### Try it:
Which lines in the data below contain the word "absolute"? Return each of them.

Stored dataset items:

□ □ □ □ □ □ □

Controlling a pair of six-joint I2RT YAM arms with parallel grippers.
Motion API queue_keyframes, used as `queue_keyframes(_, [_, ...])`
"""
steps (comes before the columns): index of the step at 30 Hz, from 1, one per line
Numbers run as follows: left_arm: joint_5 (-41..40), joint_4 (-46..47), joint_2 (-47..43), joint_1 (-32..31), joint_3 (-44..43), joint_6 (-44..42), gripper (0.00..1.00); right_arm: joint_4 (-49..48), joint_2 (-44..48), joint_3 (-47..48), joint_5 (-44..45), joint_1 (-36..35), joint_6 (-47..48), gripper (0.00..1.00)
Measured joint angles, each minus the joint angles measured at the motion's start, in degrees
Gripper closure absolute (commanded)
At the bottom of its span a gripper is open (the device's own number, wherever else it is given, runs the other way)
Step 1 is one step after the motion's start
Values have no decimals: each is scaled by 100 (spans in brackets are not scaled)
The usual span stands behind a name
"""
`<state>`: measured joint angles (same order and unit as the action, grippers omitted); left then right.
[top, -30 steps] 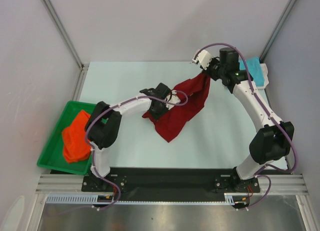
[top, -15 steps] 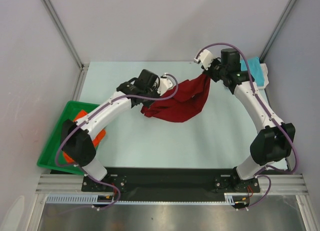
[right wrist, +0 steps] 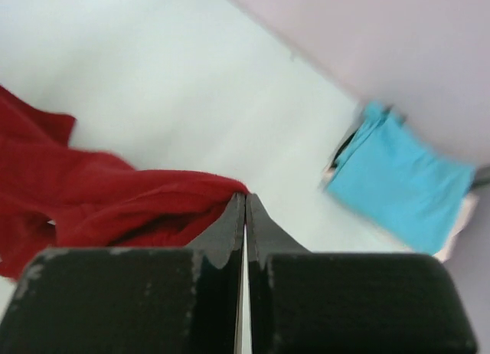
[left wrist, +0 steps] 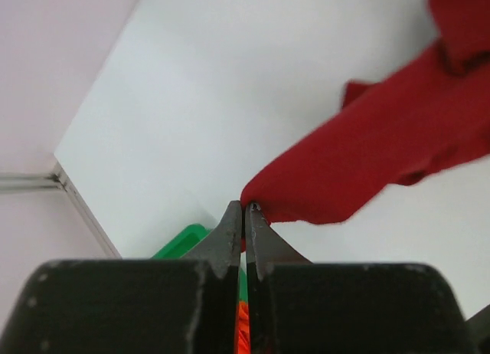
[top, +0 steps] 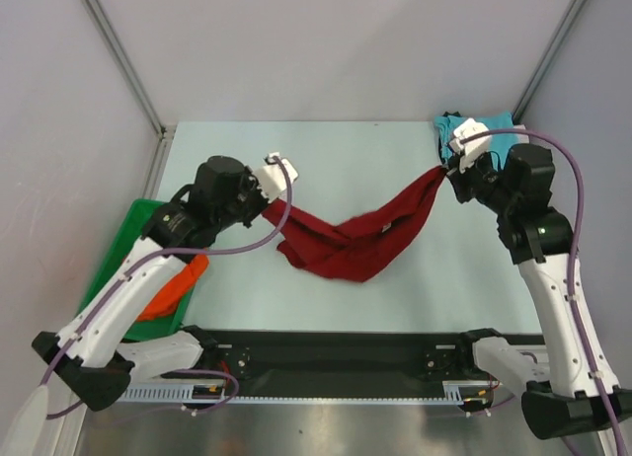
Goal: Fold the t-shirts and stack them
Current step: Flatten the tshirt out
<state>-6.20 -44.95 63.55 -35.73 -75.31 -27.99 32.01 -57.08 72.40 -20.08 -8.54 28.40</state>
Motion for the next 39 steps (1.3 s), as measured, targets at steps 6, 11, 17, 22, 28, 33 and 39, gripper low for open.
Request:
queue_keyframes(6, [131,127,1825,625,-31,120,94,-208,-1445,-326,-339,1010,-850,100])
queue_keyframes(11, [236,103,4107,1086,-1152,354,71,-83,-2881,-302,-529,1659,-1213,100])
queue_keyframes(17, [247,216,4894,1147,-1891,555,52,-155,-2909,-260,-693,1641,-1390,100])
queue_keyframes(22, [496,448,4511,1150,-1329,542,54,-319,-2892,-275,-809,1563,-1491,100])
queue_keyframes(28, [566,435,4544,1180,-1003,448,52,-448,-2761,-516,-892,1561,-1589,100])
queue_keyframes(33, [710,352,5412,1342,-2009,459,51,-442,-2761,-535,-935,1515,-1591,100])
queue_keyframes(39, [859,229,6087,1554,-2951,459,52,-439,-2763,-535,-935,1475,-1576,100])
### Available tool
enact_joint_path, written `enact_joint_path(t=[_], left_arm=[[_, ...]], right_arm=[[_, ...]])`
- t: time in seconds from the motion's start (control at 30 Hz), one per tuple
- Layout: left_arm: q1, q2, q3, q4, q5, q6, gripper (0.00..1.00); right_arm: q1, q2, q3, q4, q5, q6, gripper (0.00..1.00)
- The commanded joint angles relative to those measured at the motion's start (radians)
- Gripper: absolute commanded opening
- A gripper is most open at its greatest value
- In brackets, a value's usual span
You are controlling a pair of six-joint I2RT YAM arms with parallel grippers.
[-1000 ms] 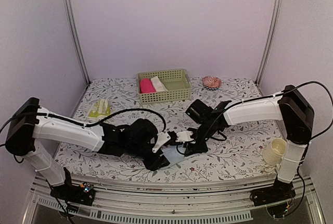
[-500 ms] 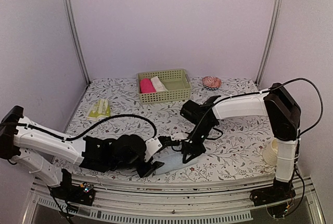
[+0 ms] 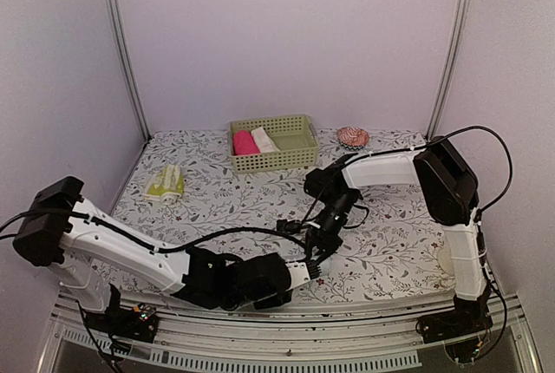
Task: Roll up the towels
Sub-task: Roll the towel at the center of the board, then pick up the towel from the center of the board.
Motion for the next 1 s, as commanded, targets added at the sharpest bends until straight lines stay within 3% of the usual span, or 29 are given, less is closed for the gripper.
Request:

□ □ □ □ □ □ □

### Output below:
Gripper closure absolute (commanded)
- Gripper: absolute commanded opening

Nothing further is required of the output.